PROBLEM DESCRIPTION = Set down the whole listing that follows, precisely as written.

GIVEN INFORMATION =
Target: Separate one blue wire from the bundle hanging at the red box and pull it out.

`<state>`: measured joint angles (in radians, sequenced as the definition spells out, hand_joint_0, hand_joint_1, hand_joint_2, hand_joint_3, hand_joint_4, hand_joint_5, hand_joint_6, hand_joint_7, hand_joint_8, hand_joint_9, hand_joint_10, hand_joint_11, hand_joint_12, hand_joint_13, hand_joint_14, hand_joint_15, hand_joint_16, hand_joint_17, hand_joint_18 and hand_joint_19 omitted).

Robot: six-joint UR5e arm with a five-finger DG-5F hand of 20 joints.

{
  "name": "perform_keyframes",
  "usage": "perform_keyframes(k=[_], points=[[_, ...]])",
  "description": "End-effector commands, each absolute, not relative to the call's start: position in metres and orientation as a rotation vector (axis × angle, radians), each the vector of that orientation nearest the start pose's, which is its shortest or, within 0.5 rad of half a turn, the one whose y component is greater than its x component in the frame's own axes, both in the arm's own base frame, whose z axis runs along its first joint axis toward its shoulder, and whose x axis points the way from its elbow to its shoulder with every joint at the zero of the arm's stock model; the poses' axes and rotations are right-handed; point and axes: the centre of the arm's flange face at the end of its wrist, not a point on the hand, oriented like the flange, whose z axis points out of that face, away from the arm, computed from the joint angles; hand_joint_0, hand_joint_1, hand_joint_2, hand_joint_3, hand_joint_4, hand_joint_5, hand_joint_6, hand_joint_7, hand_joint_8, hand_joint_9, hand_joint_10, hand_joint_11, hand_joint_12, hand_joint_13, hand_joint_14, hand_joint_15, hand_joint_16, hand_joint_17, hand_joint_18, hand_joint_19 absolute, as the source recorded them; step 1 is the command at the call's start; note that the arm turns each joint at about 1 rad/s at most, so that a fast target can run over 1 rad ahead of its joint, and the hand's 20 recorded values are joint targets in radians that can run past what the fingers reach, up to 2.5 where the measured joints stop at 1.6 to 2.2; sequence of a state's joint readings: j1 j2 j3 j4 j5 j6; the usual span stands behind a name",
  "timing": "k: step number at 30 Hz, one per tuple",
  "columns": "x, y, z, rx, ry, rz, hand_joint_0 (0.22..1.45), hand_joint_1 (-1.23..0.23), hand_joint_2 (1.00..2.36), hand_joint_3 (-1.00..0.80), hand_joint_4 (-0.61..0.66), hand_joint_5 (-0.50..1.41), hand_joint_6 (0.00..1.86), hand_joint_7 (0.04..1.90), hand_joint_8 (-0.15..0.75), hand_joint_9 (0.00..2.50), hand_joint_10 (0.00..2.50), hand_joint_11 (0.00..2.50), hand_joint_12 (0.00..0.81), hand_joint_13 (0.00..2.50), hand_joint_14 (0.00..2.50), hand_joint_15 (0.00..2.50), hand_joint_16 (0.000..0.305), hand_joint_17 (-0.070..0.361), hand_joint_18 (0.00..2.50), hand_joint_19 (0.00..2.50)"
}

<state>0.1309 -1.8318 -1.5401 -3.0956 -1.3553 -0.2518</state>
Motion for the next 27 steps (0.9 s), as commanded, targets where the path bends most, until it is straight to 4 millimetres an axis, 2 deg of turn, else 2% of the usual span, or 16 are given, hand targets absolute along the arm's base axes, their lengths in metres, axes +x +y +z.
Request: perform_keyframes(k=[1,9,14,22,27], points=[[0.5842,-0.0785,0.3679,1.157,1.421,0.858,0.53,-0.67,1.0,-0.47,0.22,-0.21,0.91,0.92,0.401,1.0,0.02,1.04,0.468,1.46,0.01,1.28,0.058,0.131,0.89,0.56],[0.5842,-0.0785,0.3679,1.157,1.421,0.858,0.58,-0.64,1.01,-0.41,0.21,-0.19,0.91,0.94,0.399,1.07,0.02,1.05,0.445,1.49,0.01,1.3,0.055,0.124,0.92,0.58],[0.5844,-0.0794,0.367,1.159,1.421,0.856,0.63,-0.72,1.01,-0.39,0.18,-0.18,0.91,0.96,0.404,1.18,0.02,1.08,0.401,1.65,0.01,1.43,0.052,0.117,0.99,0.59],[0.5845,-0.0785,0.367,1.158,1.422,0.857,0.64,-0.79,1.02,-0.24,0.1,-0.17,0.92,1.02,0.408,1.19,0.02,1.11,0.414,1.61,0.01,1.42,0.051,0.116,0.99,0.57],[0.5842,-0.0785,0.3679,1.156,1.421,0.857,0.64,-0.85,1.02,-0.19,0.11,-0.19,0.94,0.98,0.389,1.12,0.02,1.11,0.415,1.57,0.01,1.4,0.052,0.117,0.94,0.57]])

ANSWER BOX =
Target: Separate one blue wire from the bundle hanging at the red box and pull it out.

`<state>`: measured joint angles (in radians, sequenced as the definition spells out, hand_joint_0, hand_joint_1, hand_joint_2, hand_joint_3, hand_joint_4, hand_joint_5, hand_joint_6, hand_joint_7, hand_joint_8, hand_joint_9, hand_joint_10, hand_joint_11, hand_joint_12, hand_joint_13, hand_joint_14, hand_joint_15, hand_joint_16, hand_joint_17, hand_joint_18 and hand_joint_19 omitted).

Robot: six-joint UR5e arm with a five-finger DG-5F hand of 20 joints.

{
  "name": "perform_keyframes",
  "usage": "perform_keyframes(k=[_], points=[[_, ...]])",
  "description": "End-effector commands, each absolute, not relative to the call's start: position in metres and orientation as a rotation vector (axis × angle, radians), each the vector of that orientation nearest the start pose's, which is its shortest or, within 0.5 rad of half a turn, the one whose y component is greater than its x component in the frame's own axes, both in the arm's own base frame, whose z axis runs along its first joint axis toward its shoulder, and whose x axis points the way from its elbow to its shoulder with every joint at the zero of the arm's stock model; the poses' axes and rotations are right-handed; point and axes: the centre of the arm's flange face at the end of its wrist, not a point on the hand, oriented like the flange, whose z axis points out of that face, away from the arm, computed from the joint angles; hand_joint_0, hand_joint_1, hand_joint_2, hand_joint_3, hand_joint_4, hand_joint_5, hand_joint_6, hand_joint_7, hand_joint_8, hand_joint_9, hand_joint_10, hand_joint_11, hand_joint_12, hand_joint_13, hand_joint_14, hand_joint_15, hand_joint_16, hand_joint_17, hand_joint_18, hand_joint_19 absolute, as the source recorded them; step 1 is the command at the call's start; note that the arm turns each joint at about 1 rad/s at most, so that a fast target can run over 1 rad ahead of its joint, and the hand's 20 recorded values are joint targets in radians that can run past what the fingers reach, up to 2.5 where the measured joints stop at 1.6 to 2.2; sequence of a state's joint readings: j1 j2 j3 j4 j5 j6; the usual span stands behind a name",
  "timing": "k: step number at 30 Hz, one per tuple",
  "columns": "x, y, z, rx, ry, rz, hand_joint_0 (0.22..1.45), hand_joint_1 (-1.23..0.23), hand_joint_2 (1.00..2.36), hand_joint_3 (-1.00..0.80), hand_joint_4 (-0.61..0.66), hand_joint_5 (-0.50..1.41), hand_joint_6 (0.00..1.86), hand_joint_7 (0.04..1.90), hand_joint_8 (-0.15..0.75), hand_joint_9 (0.00..2.50), hand_joint_10 (0.00..2.50), hand_joint_11 (0.00..2.50), hand_joint_12 (0.00..0.81), hand_joint_13 (0.00..2.50), hand_joint_14 (0.00..2.50), hand_joint_15 (0.00..2.50), hand_joint_16 (0.000..0.305), hand_joint_17 (-0.070..0.361), hand_joint_18 (0.00..2.50), hand_joint_19 (0.00..2.50)"
}

<state>0.1309 -1.8318 -1.5401 -3.0956 -1.3553 -0.2518</state>
Motion for the next 27 steps (0.9 s), as commanded, targets where the path bends most, until it is straight to 4 millimetres an axis, 2 deg of turn, else 2% of the usual span, or 16 are given, hand targets absolute along the arm's base axes, their lengths in metres, axes +x +y +z.
Request: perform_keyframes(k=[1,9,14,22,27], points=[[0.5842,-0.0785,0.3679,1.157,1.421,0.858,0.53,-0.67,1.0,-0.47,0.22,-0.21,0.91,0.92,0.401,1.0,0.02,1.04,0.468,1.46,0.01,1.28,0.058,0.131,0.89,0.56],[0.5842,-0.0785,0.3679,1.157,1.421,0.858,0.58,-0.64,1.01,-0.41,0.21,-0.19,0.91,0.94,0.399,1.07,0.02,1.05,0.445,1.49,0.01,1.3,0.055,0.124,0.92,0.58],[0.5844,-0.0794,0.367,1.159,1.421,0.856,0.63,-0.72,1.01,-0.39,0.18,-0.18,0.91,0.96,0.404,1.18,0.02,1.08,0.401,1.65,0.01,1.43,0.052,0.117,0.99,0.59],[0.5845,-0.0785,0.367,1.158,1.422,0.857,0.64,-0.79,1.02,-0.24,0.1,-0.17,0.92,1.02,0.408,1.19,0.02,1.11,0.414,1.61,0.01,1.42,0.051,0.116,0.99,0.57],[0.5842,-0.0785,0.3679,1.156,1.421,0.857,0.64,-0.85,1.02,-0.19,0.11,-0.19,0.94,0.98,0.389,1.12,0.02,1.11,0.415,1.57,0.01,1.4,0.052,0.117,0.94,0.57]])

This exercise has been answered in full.